ASSIGNED TASK:
Which lines in the data below contain the word "asks"? Copy each of them.

** ENTRIES SHOWN follows **

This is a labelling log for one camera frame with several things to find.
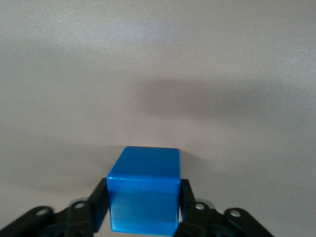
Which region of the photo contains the blue cube block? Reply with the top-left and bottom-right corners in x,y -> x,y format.
106,146 -> 182,235

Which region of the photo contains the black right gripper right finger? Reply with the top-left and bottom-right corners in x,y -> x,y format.
172,178 -> 275,237

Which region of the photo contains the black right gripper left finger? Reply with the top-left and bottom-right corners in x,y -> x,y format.
0,177 -> 110,237

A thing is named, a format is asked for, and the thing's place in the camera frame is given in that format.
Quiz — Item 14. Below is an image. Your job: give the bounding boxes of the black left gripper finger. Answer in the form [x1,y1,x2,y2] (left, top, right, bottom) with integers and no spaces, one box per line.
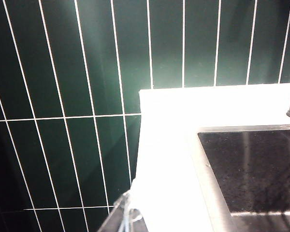
[96,178,149,232]

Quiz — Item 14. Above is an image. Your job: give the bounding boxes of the black granite sink basin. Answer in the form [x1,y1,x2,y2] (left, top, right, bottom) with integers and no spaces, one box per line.
[195,124,290,232]

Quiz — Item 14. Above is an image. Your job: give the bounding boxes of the white countertop backsplash ledge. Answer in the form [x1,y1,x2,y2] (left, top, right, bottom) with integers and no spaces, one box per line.
[138,83,290,119]

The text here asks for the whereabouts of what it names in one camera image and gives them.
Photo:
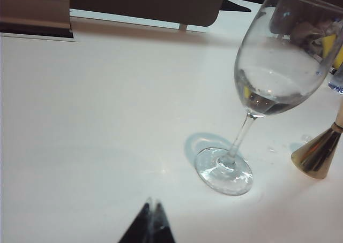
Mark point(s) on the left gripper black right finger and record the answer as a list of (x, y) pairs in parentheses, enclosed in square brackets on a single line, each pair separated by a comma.
[(163, 227)]

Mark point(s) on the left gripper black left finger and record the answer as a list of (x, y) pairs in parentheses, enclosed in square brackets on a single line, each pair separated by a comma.
[(142, 227)]

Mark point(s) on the clear plastic water bottle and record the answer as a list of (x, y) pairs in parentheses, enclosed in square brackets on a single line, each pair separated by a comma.
[(339, 77)]

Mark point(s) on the gold double-cone jigger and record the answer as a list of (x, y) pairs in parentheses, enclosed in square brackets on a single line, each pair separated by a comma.
[(316, 154)]

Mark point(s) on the wide brown desk partition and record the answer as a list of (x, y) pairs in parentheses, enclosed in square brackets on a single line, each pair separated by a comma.
[(147, 4)]

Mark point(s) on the clear stemmed wine glass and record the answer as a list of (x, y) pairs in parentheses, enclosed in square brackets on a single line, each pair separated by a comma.
[(273, 74)]

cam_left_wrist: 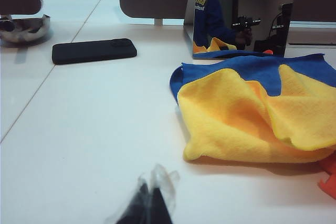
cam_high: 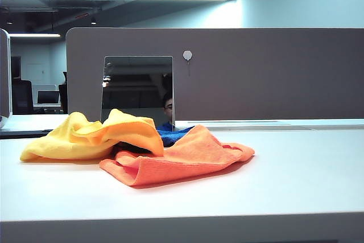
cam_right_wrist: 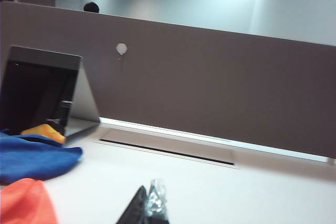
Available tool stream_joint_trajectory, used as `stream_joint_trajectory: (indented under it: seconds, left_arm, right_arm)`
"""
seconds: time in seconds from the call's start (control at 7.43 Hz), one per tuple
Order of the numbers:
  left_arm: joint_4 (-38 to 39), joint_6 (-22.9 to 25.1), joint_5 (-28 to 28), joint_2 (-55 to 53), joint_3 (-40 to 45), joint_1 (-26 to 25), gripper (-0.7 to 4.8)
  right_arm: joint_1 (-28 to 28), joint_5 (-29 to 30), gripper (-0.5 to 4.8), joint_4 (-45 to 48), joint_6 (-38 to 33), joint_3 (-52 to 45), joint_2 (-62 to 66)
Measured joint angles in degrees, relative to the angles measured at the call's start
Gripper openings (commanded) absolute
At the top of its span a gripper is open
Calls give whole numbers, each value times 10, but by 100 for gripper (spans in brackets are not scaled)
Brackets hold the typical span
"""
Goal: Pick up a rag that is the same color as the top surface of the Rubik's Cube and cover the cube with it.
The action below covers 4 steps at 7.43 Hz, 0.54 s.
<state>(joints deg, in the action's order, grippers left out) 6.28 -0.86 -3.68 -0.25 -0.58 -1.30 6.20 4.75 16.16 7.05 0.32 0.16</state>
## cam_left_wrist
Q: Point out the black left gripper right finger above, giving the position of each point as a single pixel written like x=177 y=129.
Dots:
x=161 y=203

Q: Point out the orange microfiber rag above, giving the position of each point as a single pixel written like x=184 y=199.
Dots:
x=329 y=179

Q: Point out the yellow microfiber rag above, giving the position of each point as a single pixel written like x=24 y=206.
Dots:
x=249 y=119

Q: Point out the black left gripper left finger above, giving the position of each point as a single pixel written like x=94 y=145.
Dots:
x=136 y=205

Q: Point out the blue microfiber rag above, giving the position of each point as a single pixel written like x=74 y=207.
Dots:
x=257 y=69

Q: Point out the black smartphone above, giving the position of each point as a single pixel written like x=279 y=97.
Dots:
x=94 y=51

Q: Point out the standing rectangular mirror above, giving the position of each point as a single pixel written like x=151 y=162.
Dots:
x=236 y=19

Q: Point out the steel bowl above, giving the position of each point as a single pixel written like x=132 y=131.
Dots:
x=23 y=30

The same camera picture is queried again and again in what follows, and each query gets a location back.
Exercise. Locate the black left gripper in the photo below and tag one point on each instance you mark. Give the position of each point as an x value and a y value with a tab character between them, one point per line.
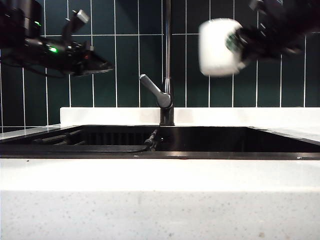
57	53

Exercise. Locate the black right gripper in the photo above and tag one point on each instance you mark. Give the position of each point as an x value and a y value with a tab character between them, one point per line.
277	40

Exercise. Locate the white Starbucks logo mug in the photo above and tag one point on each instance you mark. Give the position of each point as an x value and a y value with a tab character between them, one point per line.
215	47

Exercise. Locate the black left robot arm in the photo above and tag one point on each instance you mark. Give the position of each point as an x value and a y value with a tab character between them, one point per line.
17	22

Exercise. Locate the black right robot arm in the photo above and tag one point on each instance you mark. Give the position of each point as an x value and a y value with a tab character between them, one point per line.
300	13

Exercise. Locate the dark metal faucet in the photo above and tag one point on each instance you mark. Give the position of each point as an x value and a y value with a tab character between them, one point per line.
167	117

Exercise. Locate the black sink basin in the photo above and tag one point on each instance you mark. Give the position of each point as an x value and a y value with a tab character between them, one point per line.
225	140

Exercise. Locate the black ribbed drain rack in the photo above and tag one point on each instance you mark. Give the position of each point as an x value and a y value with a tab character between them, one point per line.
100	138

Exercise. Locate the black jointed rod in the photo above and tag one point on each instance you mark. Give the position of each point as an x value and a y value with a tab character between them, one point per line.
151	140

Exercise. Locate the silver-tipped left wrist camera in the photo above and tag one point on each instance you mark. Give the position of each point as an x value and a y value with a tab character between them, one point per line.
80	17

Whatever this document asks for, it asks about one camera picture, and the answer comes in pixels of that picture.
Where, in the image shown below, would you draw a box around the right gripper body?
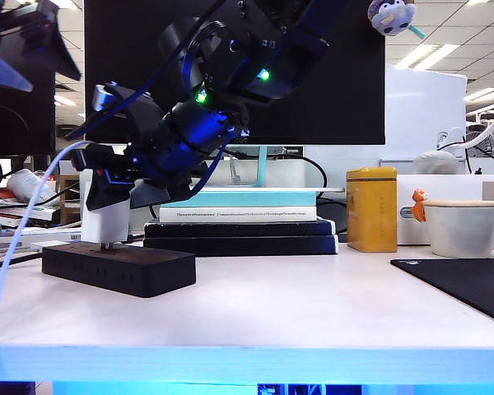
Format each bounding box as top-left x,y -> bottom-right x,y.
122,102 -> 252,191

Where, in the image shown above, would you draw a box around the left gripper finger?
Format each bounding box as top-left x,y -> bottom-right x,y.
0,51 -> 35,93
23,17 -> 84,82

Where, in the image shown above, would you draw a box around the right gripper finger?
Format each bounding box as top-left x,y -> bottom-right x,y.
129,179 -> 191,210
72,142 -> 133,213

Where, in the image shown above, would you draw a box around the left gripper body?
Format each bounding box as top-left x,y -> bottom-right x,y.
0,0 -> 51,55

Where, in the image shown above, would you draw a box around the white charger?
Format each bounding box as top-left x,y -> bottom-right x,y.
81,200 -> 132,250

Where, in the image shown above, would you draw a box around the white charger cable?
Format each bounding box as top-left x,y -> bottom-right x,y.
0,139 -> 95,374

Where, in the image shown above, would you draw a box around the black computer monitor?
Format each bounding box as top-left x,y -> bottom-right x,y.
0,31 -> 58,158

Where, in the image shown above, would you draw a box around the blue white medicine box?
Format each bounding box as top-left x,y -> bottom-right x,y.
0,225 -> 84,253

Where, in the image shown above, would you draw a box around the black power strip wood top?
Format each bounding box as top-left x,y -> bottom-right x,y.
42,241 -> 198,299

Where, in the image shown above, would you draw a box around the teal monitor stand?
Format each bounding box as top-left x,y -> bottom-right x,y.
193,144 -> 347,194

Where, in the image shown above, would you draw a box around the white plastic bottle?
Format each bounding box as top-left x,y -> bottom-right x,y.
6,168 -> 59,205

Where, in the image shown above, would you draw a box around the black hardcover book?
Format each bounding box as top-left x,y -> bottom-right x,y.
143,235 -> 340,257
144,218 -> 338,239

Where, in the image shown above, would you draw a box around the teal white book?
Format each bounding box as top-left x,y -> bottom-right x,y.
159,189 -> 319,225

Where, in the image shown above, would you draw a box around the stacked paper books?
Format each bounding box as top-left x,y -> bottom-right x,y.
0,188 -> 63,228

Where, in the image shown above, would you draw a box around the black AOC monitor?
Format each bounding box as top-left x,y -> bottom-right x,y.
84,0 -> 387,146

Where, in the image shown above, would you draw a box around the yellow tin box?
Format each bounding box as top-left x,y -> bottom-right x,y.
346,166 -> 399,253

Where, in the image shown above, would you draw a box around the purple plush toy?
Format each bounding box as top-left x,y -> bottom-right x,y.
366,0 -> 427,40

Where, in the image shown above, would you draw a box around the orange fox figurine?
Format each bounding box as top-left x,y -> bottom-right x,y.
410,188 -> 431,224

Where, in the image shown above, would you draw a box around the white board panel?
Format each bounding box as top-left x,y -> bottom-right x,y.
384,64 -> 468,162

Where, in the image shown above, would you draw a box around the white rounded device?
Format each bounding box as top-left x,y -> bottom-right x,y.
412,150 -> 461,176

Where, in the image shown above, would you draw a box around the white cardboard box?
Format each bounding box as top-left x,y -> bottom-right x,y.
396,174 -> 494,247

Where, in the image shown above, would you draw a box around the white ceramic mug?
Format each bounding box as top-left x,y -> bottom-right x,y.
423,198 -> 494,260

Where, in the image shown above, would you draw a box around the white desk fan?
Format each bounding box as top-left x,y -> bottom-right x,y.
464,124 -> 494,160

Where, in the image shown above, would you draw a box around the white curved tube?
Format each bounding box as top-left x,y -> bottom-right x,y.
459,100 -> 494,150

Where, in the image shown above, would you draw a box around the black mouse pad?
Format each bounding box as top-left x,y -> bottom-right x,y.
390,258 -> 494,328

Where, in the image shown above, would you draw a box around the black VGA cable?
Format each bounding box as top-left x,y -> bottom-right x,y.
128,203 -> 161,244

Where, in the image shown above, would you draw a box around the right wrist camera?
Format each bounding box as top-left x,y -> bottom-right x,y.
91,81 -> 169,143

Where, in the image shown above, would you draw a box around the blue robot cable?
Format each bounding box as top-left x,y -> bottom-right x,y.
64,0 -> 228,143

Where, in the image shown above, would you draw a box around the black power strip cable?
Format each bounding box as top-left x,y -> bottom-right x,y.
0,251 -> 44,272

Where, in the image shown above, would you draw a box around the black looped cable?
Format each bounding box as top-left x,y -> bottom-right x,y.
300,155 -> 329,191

** End of ENTRIES SHOWN **

SOLUTION BELOW:
The text here asks for the whereabouts of what it names in one camera image and gives them.
Whatever this document asks for, it asks about one camera picture, and the answer comes in pixels of that picture.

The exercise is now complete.